■ HOW TO COMPLETE THIS TASK
The word "camera" occurs in some lines of the listing. Copy those lines.

■ RECORD EXCERPTS

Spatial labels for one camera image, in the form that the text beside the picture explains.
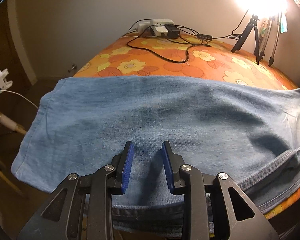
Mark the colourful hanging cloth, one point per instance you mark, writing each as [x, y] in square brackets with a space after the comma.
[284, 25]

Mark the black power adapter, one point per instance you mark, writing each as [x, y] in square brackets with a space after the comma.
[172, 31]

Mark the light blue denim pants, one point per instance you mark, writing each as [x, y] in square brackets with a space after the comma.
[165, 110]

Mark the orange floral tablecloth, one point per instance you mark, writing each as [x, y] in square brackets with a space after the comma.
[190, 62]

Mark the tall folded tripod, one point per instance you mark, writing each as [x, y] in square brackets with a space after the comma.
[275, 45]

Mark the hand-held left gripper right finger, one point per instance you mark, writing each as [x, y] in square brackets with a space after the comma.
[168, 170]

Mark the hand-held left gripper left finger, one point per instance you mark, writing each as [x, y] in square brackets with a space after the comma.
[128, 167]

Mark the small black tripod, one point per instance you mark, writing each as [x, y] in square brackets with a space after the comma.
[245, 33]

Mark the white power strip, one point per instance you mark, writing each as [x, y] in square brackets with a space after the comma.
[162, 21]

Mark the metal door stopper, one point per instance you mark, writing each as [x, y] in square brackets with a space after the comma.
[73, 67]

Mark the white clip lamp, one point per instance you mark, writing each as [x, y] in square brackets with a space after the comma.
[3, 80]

---

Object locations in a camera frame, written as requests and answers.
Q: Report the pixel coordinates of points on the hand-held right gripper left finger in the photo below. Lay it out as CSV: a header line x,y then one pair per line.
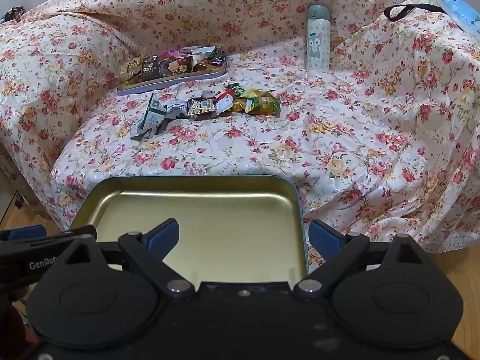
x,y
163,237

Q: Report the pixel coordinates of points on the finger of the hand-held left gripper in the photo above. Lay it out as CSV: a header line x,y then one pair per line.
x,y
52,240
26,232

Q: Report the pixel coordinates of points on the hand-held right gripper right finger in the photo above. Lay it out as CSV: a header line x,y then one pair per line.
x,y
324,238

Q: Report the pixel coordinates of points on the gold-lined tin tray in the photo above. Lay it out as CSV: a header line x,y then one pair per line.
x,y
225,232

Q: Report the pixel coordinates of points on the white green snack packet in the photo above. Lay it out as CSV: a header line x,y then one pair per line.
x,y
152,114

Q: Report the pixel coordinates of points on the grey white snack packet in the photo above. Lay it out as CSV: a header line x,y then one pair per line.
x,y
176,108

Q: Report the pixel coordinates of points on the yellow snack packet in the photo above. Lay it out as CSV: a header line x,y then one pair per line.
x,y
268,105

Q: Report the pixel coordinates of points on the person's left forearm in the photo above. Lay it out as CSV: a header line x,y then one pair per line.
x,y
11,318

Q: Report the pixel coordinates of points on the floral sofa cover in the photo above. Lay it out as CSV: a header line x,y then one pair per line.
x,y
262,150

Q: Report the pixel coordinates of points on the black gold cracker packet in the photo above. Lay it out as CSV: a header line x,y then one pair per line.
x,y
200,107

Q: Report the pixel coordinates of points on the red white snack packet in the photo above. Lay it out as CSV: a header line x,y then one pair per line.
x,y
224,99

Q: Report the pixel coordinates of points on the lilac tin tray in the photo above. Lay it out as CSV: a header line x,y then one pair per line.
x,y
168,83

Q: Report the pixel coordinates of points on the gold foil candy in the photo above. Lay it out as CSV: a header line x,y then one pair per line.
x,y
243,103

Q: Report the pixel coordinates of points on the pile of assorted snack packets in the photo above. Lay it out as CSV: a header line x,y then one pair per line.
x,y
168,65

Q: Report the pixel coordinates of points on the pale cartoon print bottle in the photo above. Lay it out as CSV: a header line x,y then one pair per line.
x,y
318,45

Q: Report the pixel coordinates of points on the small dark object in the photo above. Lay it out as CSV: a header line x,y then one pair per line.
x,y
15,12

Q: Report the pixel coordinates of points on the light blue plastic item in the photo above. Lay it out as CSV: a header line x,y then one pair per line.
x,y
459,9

* * *

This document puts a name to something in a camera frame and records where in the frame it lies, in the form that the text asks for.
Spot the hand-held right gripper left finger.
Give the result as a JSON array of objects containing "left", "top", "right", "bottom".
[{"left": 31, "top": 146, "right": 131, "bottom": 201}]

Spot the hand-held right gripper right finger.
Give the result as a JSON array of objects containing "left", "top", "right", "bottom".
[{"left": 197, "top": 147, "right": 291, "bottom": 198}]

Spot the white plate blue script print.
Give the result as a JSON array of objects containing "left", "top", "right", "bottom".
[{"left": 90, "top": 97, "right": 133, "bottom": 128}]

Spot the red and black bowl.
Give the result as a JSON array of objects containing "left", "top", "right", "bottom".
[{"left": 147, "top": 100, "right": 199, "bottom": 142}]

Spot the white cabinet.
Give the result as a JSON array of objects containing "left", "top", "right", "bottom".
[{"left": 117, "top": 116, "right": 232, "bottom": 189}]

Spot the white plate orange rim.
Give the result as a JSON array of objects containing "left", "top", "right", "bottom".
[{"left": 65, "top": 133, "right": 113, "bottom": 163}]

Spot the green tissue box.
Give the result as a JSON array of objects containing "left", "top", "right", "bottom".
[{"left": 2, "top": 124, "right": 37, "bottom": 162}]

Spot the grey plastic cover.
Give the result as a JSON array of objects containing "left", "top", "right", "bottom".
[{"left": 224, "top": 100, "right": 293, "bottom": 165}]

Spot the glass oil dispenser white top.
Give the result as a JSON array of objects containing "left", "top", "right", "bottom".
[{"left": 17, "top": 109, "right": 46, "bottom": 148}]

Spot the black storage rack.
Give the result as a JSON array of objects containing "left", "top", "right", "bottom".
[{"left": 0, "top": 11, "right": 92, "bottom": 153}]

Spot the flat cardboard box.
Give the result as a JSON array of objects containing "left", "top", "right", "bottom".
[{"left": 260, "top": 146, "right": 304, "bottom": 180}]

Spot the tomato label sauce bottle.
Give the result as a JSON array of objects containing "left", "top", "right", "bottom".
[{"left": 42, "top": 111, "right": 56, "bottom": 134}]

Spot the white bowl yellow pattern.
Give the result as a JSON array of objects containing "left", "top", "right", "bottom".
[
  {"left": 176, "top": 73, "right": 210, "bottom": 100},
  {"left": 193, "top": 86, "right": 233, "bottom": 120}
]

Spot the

■ ANSWER SECTION
Spatial labels for one camera image, in the form that the text beside the picture explains.
Object locations in a camera frame, written as requests and answers.
This document puts a name to something in a camera frame and records where in the frame it lies, in the form that the text asks for.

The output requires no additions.